WORK INSTRUCTION: The word "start" may appear in lines of the data below. Say how many lines hold it, giving only the number.

THE DATA:

:::

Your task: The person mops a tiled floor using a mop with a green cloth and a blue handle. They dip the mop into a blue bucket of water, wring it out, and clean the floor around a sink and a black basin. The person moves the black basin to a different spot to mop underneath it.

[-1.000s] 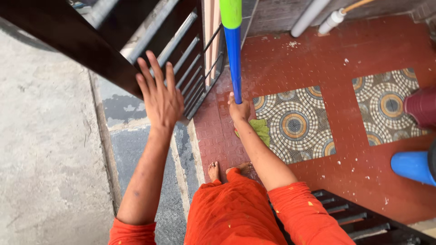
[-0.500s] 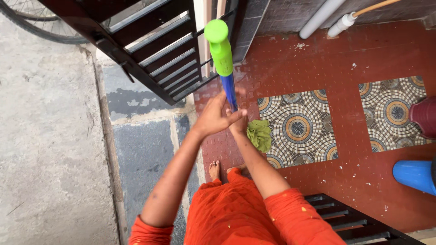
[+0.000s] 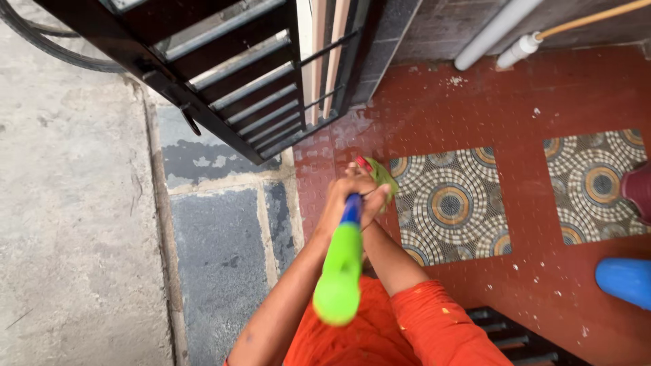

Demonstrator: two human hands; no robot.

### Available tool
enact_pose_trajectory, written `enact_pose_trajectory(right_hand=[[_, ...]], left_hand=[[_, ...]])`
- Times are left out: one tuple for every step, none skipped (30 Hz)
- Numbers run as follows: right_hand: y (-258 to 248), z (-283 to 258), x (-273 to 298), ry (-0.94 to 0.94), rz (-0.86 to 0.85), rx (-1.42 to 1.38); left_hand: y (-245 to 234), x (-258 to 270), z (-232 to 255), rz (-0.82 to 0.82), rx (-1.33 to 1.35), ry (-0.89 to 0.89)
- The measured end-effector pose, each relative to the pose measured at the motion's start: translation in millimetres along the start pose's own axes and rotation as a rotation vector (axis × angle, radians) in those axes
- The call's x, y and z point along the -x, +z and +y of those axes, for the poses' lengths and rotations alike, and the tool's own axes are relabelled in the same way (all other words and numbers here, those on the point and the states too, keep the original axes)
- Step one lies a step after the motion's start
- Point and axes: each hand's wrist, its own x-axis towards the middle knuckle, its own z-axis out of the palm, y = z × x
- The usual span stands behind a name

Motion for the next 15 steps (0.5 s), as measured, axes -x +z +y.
enact_pose_trajectory(right_hand=[[7.1,8.2,-7.9,-0.050,-0.198,0.042],[11.0,16.2,-9.4,-0.116,-0.390,0.123],[14.7,25.3,-10.7,-0.220,-0.640,0.237],[18.3,34.2,-9.3,-0.156,-0.621,0.233],[23.8,42.2,-7.6,-0.091,-0.601,0.229],[32.0,45.9,-8.1,-0.030,-0.585,0.219],[40.5,41.7,-7.4,-0.014,-0.617,0.372],[52.7,35.9,-9.2,-0.007,-0.649,0.523],[65.3,27.8,-10.5,-0.001,-0.678,0.674],[76.9,18.8,-14.0,-0.003,-0.698,0.827],[85.6,11.1,-19.4,-0.005,-0.714,0.981],[88.4,4.5,-24.8,-0.001,-0.725,1.138],[88.8,1.9,-37.5,0.083,-0.733,1.408],[86.4,1.8,-51.9,0.178,-0.734,1.676],[81.0,1.4,-64.4,0.279,-0.730,1.943]], left_hand=[[-5.3,-1.1,2.2,0.046,-0.073,-0.022],[-8.6,0.4,4.4,0.087,-0.102,-0.047],[-12.2,2.4,6.2,0.128,-0.132,-0.072],[-14.1,3.6,7.5,0.176,-0.159,-0.100],[-15.6,2.8,8.0,0.180,-0.150,-0.121],[-19.0,0.4,8.1,0.184,-0.147,-0.137],[-21.3,-1.8,8.2,0.189,-0.145,-0.153],[-24.0,-6.6,7.3,0.226,-0.224,-0.182],[-25.7,-11.8,5.6,0.263,-0.303,-0.212],[-27.3,-18.6,2.6,0.292,-0.381,-0.237],[-28.5,-25.7,-1.5,0.324,-0.348,-0.249],[-27.0,-30.4,-6.4,0.356,-0.310,-0.268],[-24.9,-34.6,-11.7,0.388,-0.272,-0.286],[-22.1,-36.7,-16.5,0.444,-0.185,-0.287],[-19.2,-39.6,-21.1,0.499,-0.096,-0.288]])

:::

TASK ANSWER: 2